The Tsar's Bride (opera)

The Tsar's Bride
Opera by Nikolai Rimsky-Korsakov
The death of Marfa, Nadezhda Zabela-Vrubel in the premiere
Native title
Russian: Царская невеста, Tsarskaya nevesta
LibrettistIlia Tyumenev
LanguageRussian
Based onThe Tsar's Bride
by Lev Mey
Premiere
1899 (1899)

The Tsar's Bride (Russian: Царская невеста, romanized: Tsarskaya nevesta listen) is an opera in four acts by Nikolai Rimsky-Korsakov, the composer's tenth opera. The libretto, by Ilia Tyumenev, is based on the drama of the same name by Lev Mey.
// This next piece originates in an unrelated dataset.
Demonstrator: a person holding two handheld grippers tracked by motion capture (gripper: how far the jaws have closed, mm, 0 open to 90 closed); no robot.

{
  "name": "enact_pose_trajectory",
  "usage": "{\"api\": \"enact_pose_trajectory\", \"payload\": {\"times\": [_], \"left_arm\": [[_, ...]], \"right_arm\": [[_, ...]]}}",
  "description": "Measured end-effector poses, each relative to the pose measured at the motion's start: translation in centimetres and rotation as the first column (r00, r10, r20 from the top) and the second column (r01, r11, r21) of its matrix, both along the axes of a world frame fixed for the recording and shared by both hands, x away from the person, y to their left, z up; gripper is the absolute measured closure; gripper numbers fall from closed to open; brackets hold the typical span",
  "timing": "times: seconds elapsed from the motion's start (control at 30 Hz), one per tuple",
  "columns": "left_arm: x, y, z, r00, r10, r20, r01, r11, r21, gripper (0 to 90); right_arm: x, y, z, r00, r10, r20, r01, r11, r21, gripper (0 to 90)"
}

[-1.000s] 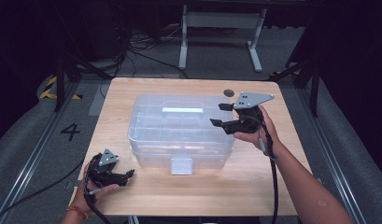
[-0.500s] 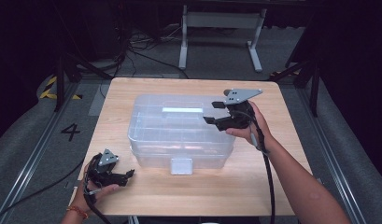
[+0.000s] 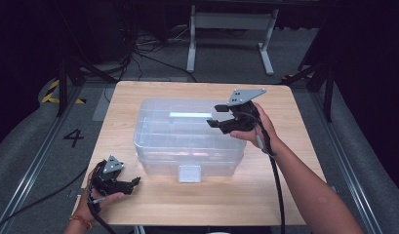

Mey's play was first suggested to the composer as an opera subject in 1868 by Mily Balakirev. (Alexander Borodin, too, once toyed with the idea.) However, the opera was not composed until thirty years later, in 1898. The first performance of the opera took place in 1899 at the Moscow theater of the Private Opera of Savva Mamontov.

Rimsky-Korsakov himself said of the opera that he intended it as a reaction against the ideas of Richard Wagner, and to be in the style of "cantilena par excellence".

The Tsar's Bride is a repertory opera in Russia, although it is not part of the standard operatic repertoire in the West.